I'm also working on this exercise. I'll try and explain my approach properly, rather than just give the solution. It's worth looking back at the mathematics of a fully connected layer (https://www.tensorflow.org/get_started/mnist/beginners).
So the linear algebra for a fully connected layer is:
y = W * x + b
where x is the n dimensional input vector, b is an n dimensional vector of biases, and W is an n-by-n matrix of weights. The i th element of y is the sum of the i th row of W multiplied element-wise with x.
So....if you only want y[i] connected to x[i-1], x[i], and x[i+1], you simply set all values in the i th row of W to zero, apart from the (i-1) th, i th and (i+1) th column of that row. Therefore to create a locally connected layer, you simply enforce W to be a banded matrix (https://en.wikipedia.org/wiki/Band_matrix), where the size of the band is equal to the size of the locally connected neighbourhoods you want. Tensorflow has a function for setting a matrix to be banded (tf.batch_matrix_band_part(input, num_lower, num_upper, name=None)).
This seems to me to be the simplest mathematical solution to the exercise.
I'll try to answer your question although I'm not 100% I got it right as well.
Looking at the cuda-convnet architecture we can see that the TensorFlow and cuda-convnet implementations start to differ after the second pooling layer.
TensorFlow implementation implements two fully connected layers and softmax classifier.
cuda-convnet implements two locally connected layers, one fully connected layer and softmax classifier.
The code snippet you included refers only to the softmax classifier and is in fact shared between the two implementations.
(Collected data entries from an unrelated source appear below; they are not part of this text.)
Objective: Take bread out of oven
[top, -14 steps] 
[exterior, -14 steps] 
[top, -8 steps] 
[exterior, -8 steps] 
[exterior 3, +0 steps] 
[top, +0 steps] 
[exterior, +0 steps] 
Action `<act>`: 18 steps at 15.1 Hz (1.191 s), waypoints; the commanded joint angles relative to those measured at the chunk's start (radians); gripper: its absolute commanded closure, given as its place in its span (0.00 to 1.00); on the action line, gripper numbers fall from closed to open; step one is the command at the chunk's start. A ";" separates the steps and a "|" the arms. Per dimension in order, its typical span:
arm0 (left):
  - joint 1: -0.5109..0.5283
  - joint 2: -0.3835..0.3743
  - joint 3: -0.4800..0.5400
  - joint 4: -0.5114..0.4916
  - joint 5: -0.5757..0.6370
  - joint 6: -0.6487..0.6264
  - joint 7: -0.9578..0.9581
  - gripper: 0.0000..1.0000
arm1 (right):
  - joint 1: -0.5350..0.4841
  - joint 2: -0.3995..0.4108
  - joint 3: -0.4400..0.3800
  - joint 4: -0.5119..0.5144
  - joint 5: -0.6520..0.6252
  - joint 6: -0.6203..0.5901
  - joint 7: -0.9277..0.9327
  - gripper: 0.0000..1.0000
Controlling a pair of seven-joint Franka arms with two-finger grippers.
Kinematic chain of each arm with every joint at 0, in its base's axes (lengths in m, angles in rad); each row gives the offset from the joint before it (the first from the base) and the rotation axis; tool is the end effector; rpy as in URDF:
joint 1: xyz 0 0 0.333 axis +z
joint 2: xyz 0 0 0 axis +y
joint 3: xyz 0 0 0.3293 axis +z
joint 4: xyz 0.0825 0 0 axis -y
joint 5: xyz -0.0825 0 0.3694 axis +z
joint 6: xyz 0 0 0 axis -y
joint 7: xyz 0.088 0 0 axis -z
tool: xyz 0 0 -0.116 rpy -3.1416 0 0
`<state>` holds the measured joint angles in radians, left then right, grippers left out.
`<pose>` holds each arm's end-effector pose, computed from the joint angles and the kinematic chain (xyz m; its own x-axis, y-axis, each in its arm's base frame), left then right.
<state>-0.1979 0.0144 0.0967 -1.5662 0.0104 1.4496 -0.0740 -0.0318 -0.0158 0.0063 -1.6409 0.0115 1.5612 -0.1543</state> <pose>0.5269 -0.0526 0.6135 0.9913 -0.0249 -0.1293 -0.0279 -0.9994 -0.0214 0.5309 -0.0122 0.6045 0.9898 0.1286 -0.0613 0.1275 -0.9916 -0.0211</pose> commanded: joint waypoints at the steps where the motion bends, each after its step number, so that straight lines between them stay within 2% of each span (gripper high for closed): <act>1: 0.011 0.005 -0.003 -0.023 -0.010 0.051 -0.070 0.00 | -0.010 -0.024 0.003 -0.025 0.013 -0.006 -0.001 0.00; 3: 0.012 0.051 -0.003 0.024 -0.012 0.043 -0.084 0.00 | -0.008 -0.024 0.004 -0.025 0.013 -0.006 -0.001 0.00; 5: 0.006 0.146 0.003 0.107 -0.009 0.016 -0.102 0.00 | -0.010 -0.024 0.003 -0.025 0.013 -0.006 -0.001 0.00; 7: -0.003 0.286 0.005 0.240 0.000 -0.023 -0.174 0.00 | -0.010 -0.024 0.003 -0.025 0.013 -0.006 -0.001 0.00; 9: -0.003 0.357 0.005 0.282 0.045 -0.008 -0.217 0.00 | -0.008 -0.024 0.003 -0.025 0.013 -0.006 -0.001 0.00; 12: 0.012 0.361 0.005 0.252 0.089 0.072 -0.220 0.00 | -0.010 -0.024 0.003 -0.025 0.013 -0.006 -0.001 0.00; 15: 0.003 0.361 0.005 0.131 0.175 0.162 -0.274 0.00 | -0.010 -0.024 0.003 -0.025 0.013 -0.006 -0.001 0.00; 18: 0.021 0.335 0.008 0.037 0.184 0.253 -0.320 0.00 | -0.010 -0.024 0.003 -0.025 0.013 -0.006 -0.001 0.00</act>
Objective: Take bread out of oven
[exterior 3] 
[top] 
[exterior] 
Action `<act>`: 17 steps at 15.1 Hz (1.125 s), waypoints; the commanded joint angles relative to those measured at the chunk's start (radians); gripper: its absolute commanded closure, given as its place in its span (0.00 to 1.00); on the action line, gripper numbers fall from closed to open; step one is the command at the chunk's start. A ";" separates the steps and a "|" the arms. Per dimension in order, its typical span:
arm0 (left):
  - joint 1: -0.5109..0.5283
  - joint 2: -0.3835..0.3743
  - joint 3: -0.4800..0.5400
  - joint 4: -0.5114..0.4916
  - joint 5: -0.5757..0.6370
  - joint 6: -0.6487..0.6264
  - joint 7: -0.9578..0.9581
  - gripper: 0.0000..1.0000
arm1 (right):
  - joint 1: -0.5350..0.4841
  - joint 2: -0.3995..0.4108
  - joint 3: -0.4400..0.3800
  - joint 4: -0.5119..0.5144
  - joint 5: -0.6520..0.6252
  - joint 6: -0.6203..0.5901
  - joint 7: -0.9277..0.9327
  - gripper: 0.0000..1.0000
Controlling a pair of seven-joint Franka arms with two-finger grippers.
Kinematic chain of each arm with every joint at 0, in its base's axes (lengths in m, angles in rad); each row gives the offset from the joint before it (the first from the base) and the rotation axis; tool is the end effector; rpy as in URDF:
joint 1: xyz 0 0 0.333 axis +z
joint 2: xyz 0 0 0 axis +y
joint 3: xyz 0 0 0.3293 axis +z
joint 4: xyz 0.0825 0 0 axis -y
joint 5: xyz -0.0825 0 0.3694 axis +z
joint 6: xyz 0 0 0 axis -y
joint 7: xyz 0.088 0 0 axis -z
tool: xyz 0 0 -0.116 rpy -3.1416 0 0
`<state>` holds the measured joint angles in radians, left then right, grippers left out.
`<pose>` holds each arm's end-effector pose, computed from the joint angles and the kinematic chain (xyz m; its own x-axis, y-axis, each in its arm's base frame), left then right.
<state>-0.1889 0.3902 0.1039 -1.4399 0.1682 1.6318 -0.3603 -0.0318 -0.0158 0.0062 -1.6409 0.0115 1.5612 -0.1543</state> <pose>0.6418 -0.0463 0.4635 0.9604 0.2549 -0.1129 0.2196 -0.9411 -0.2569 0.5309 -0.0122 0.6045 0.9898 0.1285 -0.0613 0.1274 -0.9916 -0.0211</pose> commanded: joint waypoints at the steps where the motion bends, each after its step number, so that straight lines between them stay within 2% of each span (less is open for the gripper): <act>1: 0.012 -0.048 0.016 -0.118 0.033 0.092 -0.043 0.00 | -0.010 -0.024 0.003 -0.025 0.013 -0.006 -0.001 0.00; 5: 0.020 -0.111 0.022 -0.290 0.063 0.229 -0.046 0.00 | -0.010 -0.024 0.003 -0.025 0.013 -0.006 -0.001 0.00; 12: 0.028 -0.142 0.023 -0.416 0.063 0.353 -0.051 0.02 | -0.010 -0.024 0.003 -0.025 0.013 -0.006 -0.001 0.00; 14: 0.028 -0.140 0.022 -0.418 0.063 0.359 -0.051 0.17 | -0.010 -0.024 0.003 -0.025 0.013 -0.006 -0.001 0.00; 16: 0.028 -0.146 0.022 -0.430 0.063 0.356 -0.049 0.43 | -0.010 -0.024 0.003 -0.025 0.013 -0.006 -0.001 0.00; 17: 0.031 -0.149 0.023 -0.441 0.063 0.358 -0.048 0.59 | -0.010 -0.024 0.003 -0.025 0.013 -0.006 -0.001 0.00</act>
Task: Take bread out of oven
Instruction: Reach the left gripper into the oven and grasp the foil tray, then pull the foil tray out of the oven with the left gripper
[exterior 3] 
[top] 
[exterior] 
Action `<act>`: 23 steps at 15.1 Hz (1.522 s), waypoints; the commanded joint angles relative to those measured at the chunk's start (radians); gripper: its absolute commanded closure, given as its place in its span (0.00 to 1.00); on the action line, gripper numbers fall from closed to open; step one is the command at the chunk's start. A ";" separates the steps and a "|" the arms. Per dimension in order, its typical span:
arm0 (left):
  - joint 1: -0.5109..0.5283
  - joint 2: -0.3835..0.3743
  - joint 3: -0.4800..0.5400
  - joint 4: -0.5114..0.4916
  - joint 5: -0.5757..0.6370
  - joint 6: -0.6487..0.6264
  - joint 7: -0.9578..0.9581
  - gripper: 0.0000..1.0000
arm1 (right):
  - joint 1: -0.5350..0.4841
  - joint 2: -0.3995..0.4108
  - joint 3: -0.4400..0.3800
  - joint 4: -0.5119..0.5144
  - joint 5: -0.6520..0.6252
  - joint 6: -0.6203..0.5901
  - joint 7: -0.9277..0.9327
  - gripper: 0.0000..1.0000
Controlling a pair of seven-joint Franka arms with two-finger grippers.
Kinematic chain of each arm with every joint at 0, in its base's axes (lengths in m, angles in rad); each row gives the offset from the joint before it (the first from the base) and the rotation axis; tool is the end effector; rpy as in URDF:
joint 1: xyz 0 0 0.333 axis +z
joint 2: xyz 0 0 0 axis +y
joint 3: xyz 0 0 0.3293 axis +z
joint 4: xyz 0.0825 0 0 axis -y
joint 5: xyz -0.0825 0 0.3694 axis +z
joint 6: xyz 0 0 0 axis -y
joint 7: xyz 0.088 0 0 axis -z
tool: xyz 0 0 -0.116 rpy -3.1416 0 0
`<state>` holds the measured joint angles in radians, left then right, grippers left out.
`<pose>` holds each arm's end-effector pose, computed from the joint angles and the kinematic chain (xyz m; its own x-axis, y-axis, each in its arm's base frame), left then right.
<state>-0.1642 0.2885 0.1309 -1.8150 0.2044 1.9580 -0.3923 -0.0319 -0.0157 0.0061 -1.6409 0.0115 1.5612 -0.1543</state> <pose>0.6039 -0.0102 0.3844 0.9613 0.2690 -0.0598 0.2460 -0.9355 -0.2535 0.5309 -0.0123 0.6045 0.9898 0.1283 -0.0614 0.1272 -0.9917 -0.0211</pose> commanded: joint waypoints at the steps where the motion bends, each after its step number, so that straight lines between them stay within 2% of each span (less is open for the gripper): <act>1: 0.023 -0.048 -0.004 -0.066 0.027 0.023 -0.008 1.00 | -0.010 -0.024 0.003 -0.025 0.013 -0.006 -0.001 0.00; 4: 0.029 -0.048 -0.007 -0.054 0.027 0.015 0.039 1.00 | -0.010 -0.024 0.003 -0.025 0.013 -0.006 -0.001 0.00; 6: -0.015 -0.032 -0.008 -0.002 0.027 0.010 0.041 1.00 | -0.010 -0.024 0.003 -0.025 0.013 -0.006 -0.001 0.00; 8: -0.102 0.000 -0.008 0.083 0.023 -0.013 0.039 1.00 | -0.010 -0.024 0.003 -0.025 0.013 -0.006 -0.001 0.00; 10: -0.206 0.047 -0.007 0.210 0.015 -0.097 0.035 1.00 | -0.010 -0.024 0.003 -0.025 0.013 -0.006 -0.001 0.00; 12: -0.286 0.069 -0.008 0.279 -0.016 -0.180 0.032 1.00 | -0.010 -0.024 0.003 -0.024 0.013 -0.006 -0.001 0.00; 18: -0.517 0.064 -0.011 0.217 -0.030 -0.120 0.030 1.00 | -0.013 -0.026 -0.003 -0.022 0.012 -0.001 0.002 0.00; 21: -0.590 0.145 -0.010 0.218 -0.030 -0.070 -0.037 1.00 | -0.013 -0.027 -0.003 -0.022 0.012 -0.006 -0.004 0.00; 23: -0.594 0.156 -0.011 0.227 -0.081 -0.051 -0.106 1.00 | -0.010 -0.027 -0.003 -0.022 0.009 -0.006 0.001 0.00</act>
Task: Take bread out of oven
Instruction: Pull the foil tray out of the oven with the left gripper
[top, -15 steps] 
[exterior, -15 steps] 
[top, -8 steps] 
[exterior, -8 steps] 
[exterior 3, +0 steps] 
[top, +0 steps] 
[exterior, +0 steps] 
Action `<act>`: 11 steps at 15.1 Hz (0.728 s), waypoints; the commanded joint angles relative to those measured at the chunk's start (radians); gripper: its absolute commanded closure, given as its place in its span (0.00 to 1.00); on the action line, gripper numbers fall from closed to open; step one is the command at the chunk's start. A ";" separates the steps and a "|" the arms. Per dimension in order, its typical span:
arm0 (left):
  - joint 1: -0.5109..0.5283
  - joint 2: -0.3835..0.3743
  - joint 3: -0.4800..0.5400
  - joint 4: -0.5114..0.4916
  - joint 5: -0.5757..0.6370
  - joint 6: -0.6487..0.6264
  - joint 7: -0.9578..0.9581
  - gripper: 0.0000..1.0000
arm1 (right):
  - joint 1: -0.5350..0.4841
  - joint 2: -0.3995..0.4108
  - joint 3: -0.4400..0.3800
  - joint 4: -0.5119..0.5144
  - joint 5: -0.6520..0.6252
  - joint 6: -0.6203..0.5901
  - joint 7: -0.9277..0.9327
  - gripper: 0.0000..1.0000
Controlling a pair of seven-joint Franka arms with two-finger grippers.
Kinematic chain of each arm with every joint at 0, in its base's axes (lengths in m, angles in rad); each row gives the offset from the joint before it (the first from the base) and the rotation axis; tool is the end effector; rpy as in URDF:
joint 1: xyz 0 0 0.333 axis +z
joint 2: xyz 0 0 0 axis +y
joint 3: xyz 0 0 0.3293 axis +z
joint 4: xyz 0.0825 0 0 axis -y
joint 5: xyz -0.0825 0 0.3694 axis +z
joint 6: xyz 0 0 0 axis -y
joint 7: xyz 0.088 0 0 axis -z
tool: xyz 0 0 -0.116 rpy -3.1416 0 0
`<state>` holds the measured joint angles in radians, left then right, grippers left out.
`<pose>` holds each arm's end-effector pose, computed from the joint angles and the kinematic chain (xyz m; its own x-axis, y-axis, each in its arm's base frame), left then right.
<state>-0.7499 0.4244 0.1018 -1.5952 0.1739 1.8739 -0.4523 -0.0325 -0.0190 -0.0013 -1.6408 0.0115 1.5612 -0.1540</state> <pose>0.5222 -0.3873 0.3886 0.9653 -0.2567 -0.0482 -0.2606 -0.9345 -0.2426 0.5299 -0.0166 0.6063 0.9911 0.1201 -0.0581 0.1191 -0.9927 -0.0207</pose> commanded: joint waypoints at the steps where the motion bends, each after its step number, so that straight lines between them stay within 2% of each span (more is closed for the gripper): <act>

To reproduce the cuda-convnet implementation using TensorFlow we have to replace the existing fully connected layers with two locally connected layers and a fully connected one.
Since Tensor doesn't have locally connected layers as part of the SDK we have to figure out a way to implement it using the existing tools. Here is my attempt to implement the first locally connected layers:
with tf.variable_scope('local3') as scope:
shape = pool2.get_shape()
h = shape[1].value
w = shape[2].value
sz_local = 3 # kernel size
sz_patch = (sz_local**2)*shape[3].value
n_channels = 64
# Extract 3x3 tensor patches
patches = tf.extract_image_patches(pool2, [1,sz_local,sz_local,1], [1,1,1,1], [1,1,1,1], 'SAME')
weights = _variable_with_weight_decay('weights', shape=[1,h,w,sz_patch, n_channels], stddev=5e-2, wd=0.0)
biases = _variable_on_cpu('biases', [h,w,n_channels], tf.constant_initializer(0.1))
# "Filter" each patch with its own kernel
mul = tf.multiply(tf.expand_dims(patches, axis=-1), weights)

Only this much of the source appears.